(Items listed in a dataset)
++++++++++++++++++++

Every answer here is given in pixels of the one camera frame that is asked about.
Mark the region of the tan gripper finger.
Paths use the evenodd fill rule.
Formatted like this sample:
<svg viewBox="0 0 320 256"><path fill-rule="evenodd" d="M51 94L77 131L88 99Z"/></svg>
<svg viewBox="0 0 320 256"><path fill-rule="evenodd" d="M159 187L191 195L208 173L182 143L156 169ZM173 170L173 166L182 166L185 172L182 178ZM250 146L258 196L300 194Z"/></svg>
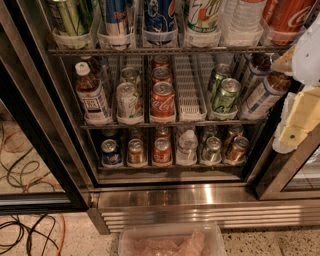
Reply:
<svg viewBox="0 0 320 256"><path fill-rule="evenodd" d="M319 123L320 87L308 87L295 96L279 140L286 146L297 147Z"/></svg>
<svg viewBox="0 0 320 256"><path fill-rule="evenodd" d="M284 73L285 75L292 76L293 68L292 61L295 51L295 46L291 46L282 56L277 58L271 64L271 70L276 72Z"/></svg>

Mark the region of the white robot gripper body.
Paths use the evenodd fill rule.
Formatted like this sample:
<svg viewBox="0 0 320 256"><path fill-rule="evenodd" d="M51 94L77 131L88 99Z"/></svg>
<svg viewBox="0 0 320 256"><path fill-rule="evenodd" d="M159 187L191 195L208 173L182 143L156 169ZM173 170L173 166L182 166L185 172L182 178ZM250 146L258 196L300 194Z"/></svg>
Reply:
<svg viewBox="0 0 320 256"><path fill-rule="evenodd" d="M295 45L292 71L302 84L320 86L320 14Z"/></svg>

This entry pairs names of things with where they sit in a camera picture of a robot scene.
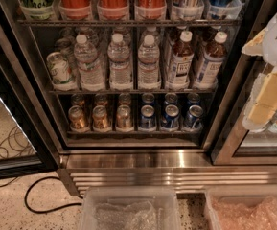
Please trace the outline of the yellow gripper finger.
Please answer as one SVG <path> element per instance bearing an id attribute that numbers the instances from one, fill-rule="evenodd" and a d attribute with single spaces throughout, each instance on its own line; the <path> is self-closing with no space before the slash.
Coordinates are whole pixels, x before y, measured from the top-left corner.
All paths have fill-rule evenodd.
<path id="1" fill-rule="evenodd" d="M 260 73 L 254 80 L 244 108 L 242 125 L 245 129 L 261 130 L 277 111 L 277 68 L 268 74 Z"/>
<path id="2" fill-rule="evenodd" d="M 266 28 L 260 30 L 250 41 L 242 46 L 242 53 L 248 56 L 262 56 L 264 54 L 263 42 Z"/>

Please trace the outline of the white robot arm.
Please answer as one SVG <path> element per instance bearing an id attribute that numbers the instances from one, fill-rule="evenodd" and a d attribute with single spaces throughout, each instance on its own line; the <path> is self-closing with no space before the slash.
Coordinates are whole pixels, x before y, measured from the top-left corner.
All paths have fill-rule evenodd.
<path id="1" fill-rule="evenodd" d="M 277 111 L 277 12 L 252 40 L 242 47 L 248 56 L 260 56 L 273 66 L 268 74 L 255 79 L 249 101 L 244 109 L 242 125 L 245 129 L 263 129 Z"/>

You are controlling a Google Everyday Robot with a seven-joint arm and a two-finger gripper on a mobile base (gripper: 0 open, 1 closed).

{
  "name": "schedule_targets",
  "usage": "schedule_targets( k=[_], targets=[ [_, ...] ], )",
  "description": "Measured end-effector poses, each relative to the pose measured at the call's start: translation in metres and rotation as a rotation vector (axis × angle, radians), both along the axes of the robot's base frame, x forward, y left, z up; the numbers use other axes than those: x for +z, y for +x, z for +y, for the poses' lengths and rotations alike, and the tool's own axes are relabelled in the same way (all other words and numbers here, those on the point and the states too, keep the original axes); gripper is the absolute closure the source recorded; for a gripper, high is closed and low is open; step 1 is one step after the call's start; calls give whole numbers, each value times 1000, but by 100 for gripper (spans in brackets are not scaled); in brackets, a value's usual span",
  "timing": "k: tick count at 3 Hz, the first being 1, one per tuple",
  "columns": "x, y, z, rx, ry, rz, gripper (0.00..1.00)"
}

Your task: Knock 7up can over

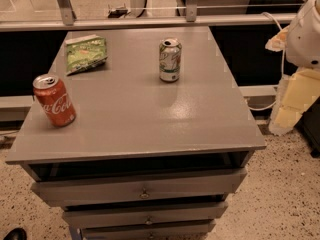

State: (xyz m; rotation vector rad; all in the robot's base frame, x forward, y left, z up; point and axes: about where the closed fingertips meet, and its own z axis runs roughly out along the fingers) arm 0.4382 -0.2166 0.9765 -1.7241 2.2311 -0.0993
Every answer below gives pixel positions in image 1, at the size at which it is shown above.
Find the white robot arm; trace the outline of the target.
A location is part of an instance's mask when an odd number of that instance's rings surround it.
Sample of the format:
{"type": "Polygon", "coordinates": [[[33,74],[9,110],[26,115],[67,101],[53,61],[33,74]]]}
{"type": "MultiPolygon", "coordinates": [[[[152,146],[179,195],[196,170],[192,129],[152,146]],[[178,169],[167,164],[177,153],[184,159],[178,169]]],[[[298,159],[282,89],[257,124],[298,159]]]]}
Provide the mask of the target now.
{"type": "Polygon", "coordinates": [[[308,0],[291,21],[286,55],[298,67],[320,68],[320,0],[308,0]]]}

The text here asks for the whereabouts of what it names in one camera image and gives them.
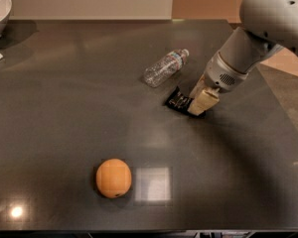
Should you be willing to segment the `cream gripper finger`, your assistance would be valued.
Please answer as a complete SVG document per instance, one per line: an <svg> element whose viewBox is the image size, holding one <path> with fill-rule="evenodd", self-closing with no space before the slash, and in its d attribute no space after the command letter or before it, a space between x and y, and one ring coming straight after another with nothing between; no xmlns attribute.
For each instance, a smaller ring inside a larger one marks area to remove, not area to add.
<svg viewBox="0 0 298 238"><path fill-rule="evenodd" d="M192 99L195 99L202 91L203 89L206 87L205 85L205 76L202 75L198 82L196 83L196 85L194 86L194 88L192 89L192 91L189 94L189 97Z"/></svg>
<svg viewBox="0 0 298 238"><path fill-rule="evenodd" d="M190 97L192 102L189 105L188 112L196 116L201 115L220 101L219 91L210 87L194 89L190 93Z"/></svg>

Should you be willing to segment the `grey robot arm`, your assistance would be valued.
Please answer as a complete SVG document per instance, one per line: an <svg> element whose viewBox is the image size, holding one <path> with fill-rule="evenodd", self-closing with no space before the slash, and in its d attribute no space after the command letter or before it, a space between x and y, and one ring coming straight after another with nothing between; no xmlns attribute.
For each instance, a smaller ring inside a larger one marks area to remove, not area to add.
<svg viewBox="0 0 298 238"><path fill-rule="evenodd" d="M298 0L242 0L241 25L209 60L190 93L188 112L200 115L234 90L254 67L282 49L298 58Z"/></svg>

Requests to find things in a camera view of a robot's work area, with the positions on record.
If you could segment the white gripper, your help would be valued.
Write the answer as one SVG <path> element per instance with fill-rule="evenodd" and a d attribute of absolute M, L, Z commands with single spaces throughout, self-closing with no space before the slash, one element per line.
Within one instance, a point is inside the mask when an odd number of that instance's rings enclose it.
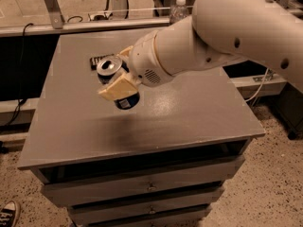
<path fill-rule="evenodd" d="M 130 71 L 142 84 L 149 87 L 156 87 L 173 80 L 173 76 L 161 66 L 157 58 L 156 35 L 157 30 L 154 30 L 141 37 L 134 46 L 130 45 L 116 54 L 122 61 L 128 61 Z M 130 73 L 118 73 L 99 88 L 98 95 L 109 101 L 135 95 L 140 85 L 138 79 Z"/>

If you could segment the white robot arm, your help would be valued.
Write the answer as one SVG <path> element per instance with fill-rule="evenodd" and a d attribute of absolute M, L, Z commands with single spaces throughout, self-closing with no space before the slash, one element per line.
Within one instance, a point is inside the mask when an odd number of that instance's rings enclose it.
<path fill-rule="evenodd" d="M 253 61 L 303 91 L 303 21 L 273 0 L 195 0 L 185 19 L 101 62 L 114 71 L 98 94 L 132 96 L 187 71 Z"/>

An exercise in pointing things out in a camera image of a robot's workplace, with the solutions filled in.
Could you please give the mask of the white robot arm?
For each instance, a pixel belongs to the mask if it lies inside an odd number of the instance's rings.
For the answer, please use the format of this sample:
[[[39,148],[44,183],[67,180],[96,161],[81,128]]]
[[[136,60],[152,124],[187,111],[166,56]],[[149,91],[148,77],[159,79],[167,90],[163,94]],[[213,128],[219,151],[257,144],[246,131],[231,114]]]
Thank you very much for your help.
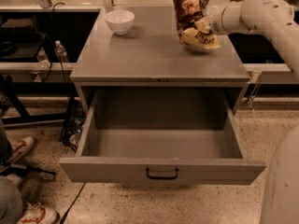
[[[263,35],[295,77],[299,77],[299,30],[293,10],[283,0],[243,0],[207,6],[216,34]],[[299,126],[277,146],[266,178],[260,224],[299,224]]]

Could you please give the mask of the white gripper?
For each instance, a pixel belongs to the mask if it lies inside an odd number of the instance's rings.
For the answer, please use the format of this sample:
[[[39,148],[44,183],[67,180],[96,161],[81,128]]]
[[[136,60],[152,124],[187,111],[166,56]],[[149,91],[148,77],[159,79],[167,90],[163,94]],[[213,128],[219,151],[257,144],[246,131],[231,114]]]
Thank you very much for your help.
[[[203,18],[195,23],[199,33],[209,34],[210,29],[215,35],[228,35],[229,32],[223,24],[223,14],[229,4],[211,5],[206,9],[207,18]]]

++++++++++++++++++++

:: Aim of the task ::
In the data above, find the line with "tick count at" and the line with "State: (xyz m;". Please copy exactly those two lines and every line between them, but not the pictures.

:: Your solution ::
  "timing": "k: tick count at 3 Hz, the first being 1, one per tuple",
  "columns": "x, y, z, rx, ry, rz, gripper (0.00..1.00)"
}

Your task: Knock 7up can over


State: (xyz m; rotation vector rad; all in the robot's base frame, x forward, y left, z up; point and axes: about where the closed fingertips meet, and its own z axis runs roughly out along the fingers) arm 0.4382 -0.2166 0.9765 -1.7241 2.2311 -0.0993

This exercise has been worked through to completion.